→ **Work instruction**
Go through the data underneath and copy every line exactly.

++++ The data ++++

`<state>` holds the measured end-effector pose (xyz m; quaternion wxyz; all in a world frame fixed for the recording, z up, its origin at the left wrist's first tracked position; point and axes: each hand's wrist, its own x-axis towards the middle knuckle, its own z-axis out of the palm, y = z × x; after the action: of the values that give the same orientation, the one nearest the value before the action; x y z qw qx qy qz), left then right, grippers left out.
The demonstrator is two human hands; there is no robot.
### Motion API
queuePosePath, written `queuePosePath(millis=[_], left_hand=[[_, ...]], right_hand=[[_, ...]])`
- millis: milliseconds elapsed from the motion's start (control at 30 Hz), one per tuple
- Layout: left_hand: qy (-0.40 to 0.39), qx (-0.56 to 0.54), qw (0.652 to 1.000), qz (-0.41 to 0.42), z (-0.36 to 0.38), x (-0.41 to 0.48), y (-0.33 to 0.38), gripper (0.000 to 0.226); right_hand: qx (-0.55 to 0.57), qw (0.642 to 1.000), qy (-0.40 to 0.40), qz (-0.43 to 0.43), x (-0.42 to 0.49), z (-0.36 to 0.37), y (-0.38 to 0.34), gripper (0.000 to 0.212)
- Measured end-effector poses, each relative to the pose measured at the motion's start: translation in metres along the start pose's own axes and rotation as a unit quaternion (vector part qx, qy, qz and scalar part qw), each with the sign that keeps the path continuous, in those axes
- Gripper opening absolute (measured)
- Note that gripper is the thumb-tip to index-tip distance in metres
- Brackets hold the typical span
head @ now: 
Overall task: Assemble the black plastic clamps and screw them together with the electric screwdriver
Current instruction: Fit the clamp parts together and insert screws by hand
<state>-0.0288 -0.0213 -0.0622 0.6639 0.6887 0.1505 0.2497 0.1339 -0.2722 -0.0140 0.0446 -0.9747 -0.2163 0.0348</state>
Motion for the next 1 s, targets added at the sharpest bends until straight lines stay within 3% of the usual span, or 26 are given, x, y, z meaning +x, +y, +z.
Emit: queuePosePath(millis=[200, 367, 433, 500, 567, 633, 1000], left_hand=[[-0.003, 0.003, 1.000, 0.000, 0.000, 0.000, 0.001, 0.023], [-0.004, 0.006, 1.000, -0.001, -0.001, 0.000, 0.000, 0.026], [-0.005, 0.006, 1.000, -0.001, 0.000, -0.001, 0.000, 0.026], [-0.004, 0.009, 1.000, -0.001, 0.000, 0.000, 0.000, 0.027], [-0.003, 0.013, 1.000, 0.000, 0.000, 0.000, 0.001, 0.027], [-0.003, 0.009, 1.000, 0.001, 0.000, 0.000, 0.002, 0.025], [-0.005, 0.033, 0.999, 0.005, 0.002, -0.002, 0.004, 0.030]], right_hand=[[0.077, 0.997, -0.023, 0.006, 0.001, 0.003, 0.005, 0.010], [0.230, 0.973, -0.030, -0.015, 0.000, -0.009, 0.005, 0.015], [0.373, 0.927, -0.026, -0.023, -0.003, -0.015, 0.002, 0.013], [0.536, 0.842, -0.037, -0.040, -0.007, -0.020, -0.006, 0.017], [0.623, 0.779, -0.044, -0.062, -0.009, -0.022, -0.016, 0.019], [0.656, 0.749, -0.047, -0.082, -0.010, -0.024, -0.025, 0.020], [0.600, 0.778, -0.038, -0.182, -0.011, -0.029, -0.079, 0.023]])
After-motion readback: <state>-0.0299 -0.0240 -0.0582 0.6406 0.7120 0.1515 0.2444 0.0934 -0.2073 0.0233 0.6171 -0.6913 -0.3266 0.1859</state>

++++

→ **Result of the task**
`<state>` holds the measured end-effector pose (xyz m; quaternion wxyz; all in a world frame fixed for the recording, z up, its origin at the left wrist's first tracked position; point and axes: each hand's wrist, its own x-axis towards the middle knuckle, its own z-axis out of the palm, y = z × x; after the action: of the values that give the same orientation, the one nearest the value before the action; x y z qw qx qy qz), left then right, grippers left out.
The demonstrator is two human hands; there is no robot.
### Motion API
queuePosePath, written `queuePosePath(millis=[_], left_hand=[[_, ...]], right_hand=[[_, ...]])`
- millis: milliseconds elapsed from the motion's start (control at 30 Hz), one per tuple
- Layout: left_hand: qy (-0.40 to 0.39), qx (-0.56 to 0.54), qw (0.652 to 1.000), qz (-0.41 to 0.42), z (-0.36 to 0.38), x (-0.41 to 0.48), y (-0.33 to 0.38), gripper (0.000 to 0.226); right_hand: qx (-0.55 to 0.57), qw (0.642 to 1.000), qy (-0.40 to 0.40), qz (-0.43 to 0.43), x (-0.42 to 0.49), z (-0.36 to 0.37), y (-0.38 to 0.34), gripper (0.000 to 0.212)
- Measured end-effector poses, each relative to the pose measured at the motion's start: translation in metres along the start pose's own axes and rotation as a unit quaternion (vector part qx, qy, qz and scalar part qw), each with the sign that keeps the path continuous, in those axes
- Gripper opening absolute (measured)
- Note that gripper is the thumb-tip to index-tip distance in metres
- Brackets hold the typical span
head @ now: 
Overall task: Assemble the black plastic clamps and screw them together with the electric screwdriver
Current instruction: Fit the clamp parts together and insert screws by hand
<state>-0.0288 -0.0213 -0.0622 0.6639 0.6887 0.1505 0.2497 0.1339 -0.2722 -0.0140 0.0446 -0.9747 -0.2163 0.0348</state>
Motion for the next 1 s, targets added at the sharpest bends until straight lines stay within 3% of the usual span, or 26 are given, x, y, z meaning +x, +y, +z.
Emit: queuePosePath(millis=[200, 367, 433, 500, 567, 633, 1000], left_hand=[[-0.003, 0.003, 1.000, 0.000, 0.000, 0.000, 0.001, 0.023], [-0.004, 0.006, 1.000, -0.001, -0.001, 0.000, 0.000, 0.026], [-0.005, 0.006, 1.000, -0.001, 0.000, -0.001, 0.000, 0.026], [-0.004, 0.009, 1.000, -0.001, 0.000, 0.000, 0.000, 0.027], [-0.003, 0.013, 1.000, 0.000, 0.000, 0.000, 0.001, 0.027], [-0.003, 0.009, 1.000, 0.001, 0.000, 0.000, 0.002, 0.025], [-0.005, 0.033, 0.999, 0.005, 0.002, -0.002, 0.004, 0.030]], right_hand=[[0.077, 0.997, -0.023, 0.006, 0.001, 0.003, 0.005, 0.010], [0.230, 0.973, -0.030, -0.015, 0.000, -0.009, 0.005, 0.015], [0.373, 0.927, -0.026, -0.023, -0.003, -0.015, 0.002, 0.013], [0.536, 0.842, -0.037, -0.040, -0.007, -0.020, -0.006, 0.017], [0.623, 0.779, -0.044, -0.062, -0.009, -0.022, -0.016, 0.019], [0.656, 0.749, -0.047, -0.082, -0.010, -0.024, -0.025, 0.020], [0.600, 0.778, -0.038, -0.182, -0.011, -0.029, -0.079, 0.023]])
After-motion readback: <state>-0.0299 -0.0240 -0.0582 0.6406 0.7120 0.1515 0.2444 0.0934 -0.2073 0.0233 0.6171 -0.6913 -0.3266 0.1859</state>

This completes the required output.